3. En cambio, hermanos, la intención y el propósito de nuestro espíritu lo debemos defender con el mismo empeño con que protegemos la vida de nuestra alma. Porque si pecamos consciente y deliberadamente, es un delito mortal y nos condena nuestra propia conciencia. No digo esto para que desespere el que, tal vez, tenga conciencia de una falta así; sino para que el precipicio le horrorice y si ha caído se levante rápidamente. Sepa éste que se halla muy desviado de la santidad. Y el que tiene los huesos fracturados y machacados, sepa que está desgajado del cuerpo de Cristo, del cual dice la Escritura: No le quebraréis ni un solo hueso.
En la pasión marchitaron su piel y la amorataron con azotes, para curarnos a nosotros con sus cardenales.
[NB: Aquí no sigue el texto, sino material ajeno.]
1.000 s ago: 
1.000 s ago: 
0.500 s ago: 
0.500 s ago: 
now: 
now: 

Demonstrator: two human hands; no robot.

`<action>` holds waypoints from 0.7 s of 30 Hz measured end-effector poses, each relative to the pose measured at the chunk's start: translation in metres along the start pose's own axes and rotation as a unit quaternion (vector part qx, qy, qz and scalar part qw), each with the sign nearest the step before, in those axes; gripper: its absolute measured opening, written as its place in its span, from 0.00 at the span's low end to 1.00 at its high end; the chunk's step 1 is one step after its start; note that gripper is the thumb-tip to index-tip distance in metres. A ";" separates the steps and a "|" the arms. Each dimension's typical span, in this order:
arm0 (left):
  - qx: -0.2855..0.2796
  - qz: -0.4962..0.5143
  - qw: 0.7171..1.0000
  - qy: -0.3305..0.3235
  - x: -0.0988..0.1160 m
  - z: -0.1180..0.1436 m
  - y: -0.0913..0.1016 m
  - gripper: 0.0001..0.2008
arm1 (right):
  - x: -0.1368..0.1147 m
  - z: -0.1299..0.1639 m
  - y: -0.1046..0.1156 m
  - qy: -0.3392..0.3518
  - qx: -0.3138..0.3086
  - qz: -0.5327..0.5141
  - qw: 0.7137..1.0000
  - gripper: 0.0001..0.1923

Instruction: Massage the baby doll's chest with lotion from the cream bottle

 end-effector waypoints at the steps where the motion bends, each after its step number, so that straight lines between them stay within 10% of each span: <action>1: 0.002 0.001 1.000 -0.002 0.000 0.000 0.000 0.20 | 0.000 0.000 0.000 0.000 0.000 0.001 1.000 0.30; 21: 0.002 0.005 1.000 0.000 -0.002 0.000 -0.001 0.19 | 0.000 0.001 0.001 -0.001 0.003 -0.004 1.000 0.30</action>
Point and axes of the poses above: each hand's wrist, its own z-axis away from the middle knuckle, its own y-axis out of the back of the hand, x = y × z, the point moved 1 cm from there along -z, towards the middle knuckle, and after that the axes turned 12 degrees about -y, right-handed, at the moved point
También rasgaron su carne con clavos y una lanza abrió su pecho, para redimirnos con su sangre. Pero no le quebraron ni un solo hueso. Por eso dice David: No te olvidaste de mis huesos, y me los pusiste muy ocultos. Y en otro salmo añade: Mis huesos están resecos como leña. Ocurre esto cuando el alma parece haber perdido totalmente el gusto de hacer el bien y le ueda únicamente la fortaleza de una árida intención. Creo que Job pasaba esta misma prueba cuando decía: Consumidas mis carnes, tengo los huesos pegados a mi piel. Es decir, tengo corrompidos mis afectos y sólo tengo el vigor del espíritu para dominar los pensamiento.
RESUMEN
Haciendo un símil, podemos pensar que el pensamiento es la piel del alma, los afectos la carne y los huesos la intención. Dios preserva los huesos (la intención) de los justos y no permite que se quiebren. Debemos evitar todo pensamiento inútil, aunque eso es casi imposible, olvidarnos del pasado y vivir una vida espiritual.
Al final sólo nos quedarán los huesos que preservan nuestra intención, son nuestra reserva espiritual. Si pecamos conscientemente, estamos quebrándolos.
Al final sólo nos quedarán los huesos que preservan nuestra intención, son nuestra reserva espiritual. Si pecamos conscientemente, estamos quebrándolos.